Today, some workers are belting or strapping on all manner of "wearable computers." By 2000, you could wear one too. Think of it as the Sony Walkman of our age.
"We are at a real cusp," says Ted Selker, a fellow at the IBM Almaden Research Center in San Jose, Calif. "People are wearing technology all over them already [such as pagers and electronic organizers]. The question is: Are we going to integrate them?"
Dr. Selker thinks so. He's working on an "electronic wallet" that combines a cellular phone, beeper, scanner, and a small keyboard and screen to keep track of names, addresses, and appointments. The unit even includes an electronic credit card, which users can program to be their Visa card one time, their American Express card the next.
An IBM colleague has dreamed up a companion technology: the wearable computer network. It uses an incredibly weak electric field running through the body to carry data. Someday, perhaps, you'll exchange electronic business cards every time you shake hands with someone.
So far, the electronic wallet and handshake are laboratory curiosities. But several small companies are beginning to sell "wearable computers" to specialized markets. For example, Navy technicians are testing wearable computers from a small Fairfax, Va., company called Xybernaut.
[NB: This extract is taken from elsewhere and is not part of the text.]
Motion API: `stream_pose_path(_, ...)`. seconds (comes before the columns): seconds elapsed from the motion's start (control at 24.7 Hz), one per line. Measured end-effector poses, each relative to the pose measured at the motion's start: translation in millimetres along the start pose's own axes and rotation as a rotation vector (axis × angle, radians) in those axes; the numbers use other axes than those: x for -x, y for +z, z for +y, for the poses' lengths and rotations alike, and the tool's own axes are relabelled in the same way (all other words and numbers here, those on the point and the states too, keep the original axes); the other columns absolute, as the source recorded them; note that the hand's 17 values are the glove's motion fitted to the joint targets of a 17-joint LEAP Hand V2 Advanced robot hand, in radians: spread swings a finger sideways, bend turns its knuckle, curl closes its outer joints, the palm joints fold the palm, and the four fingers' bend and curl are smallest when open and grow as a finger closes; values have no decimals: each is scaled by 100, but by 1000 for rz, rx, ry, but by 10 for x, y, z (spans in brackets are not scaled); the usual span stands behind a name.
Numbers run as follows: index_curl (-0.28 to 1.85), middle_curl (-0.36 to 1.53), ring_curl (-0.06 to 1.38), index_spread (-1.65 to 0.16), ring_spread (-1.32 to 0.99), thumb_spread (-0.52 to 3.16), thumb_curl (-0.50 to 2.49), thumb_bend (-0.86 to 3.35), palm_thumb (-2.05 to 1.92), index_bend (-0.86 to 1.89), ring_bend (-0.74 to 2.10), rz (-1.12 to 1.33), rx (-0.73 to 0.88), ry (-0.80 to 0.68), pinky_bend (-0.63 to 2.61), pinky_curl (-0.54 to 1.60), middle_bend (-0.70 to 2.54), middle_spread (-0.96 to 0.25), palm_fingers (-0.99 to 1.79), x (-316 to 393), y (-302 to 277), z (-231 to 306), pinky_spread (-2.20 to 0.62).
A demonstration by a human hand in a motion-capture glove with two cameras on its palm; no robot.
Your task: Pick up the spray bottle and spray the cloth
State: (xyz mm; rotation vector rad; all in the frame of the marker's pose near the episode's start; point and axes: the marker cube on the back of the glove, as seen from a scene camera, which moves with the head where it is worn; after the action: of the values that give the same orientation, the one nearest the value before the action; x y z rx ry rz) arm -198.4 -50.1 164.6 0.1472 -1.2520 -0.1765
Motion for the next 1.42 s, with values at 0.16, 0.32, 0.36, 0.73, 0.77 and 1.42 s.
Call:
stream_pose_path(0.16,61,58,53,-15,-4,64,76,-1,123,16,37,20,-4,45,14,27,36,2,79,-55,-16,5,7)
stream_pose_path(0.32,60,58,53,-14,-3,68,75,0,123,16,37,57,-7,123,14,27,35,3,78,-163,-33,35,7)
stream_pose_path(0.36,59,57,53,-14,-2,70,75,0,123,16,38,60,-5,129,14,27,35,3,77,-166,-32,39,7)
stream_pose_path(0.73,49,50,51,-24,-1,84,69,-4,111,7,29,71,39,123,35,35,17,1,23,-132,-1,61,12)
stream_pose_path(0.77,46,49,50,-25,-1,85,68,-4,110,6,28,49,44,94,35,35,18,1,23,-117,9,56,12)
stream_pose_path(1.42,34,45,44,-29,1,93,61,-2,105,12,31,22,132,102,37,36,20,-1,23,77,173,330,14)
The idea: Repairs will be better and quicker if technicians have hands-free access to maintenance manuals. Xybernaut's canteen-sized Mobile Assistant II straps over the shoulder and connects to a visor-like unit that includes earphones, a microphone, and a small computer screen about one inch from the eye. That way, technicians can keep their hands working while their eyes focus back and forth between the on-screen instructions and the machinery. They can flip to another electronic page with voice commands.
It's not clear whether head-mounted displays are a long-term answer. "Nobody wants to put this thing in their hair," says Jim Carroll, president of ViA Inc. Instead, the Northfield, Minn., firm has designed a belt-type computer with a six-inch touch screen that workers wear in a holster.
Ford paint inspectors are using ViA technology in Britain. With their hands free to probe the car, the inspectors tell the computer what imperfections they find and where, using stock phrases like "paint drip" and "left panel." The computer translates the speech into data and sends it to the factory's computer network, using wireless communication. That way workers can fix the specific car while the painting department makes adjustments to ensure the defect won't be repeated.
One of the most successful wearable-computer companies is Symbol Technologies in Holtsville, N.Y., which has sold nearly 18,000 units to UPS distribution centers. Workers strap a 9.5-ounce computer screen and keyboard to their wrists, which is connected wirelessly to a computer network. The network tells them which station to go to and which box to pick up. Workers point to the item with a special scanner ring, which logs the bar code and sends it to their wrist computers. The device not only cuts down on errors, claims Girish Rishi, senior product manager at Symbol, it also leaves a complete record of who did what when.
OK, so maybe you don't want a wristwatch computer with a scanner ring. But who knows? Twenty years ago you didn't think you'd be jogging with Jane Fonda's workout cassette either.